= Work order =
Out of the material that follows, write out exactly the lines from the line with "Could you point out the green checked" to the line with "<point>414,162</point>", both ends included, and no others.

= Task input =
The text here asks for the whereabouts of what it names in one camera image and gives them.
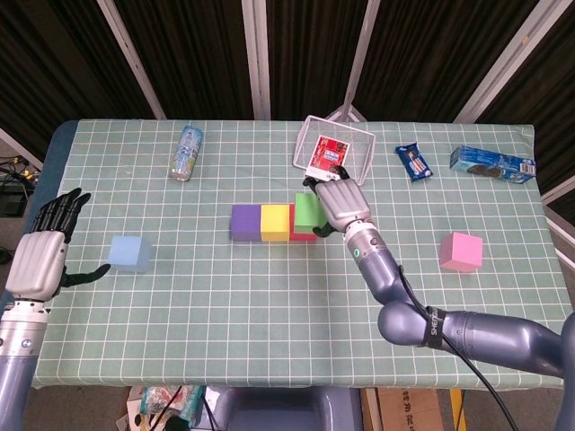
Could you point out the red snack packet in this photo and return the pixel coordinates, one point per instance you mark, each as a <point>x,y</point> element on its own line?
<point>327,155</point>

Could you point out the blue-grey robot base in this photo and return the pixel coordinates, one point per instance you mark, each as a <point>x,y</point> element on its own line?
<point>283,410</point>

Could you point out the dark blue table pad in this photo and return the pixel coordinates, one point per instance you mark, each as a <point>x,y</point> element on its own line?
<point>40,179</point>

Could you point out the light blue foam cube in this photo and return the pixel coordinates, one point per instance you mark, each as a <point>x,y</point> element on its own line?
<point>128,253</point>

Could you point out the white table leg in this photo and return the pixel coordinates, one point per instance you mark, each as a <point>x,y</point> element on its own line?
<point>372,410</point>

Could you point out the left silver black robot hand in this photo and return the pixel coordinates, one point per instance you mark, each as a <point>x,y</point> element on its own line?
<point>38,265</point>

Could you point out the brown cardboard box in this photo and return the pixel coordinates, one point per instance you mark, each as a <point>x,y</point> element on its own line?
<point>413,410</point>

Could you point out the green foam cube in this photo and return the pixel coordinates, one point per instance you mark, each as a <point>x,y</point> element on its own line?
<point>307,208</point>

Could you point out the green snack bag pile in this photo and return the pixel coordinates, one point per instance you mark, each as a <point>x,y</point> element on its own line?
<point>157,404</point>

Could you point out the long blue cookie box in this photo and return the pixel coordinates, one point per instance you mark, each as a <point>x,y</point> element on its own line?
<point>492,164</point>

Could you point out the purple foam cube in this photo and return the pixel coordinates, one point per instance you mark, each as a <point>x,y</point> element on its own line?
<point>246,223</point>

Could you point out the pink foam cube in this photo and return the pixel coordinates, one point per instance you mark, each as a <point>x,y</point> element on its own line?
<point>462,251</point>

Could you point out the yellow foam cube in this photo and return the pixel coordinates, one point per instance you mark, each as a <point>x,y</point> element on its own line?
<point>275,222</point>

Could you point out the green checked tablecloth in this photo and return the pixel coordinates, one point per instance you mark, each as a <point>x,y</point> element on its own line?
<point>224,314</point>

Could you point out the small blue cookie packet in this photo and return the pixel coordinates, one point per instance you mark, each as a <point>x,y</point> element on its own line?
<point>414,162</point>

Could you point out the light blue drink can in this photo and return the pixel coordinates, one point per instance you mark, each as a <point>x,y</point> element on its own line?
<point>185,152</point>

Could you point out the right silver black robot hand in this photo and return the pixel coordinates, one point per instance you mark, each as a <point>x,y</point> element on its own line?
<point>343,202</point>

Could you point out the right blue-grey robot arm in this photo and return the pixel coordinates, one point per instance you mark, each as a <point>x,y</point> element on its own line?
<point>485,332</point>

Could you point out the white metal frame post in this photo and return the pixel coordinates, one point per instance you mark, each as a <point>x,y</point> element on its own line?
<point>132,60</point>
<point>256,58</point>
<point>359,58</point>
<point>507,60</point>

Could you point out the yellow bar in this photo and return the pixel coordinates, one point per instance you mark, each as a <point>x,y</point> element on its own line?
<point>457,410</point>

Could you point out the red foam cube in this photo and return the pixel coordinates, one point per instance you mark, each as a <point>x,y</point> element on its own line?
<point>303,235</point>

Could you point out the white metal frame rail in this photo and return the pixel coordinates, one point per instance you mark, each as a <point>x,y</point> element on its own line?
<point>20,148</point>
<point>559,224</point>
==
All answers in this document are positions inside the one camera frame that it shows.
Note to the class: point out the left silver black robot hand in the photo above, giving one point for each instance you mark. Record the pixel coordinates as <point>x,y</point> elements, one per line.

= Output =
Could you point out the green checked tablecloth in this photo and return the pixel coordinates, one point per instance you mark, each as a <point>x,y</point> element on its own line?
<point>224,314</point>

Could you point out the small blue cookie packet in this photo and return the pixel coordinates, one point per instance you mark, each as a <point>x,y</point> element on its own line?
<point>414,162</point>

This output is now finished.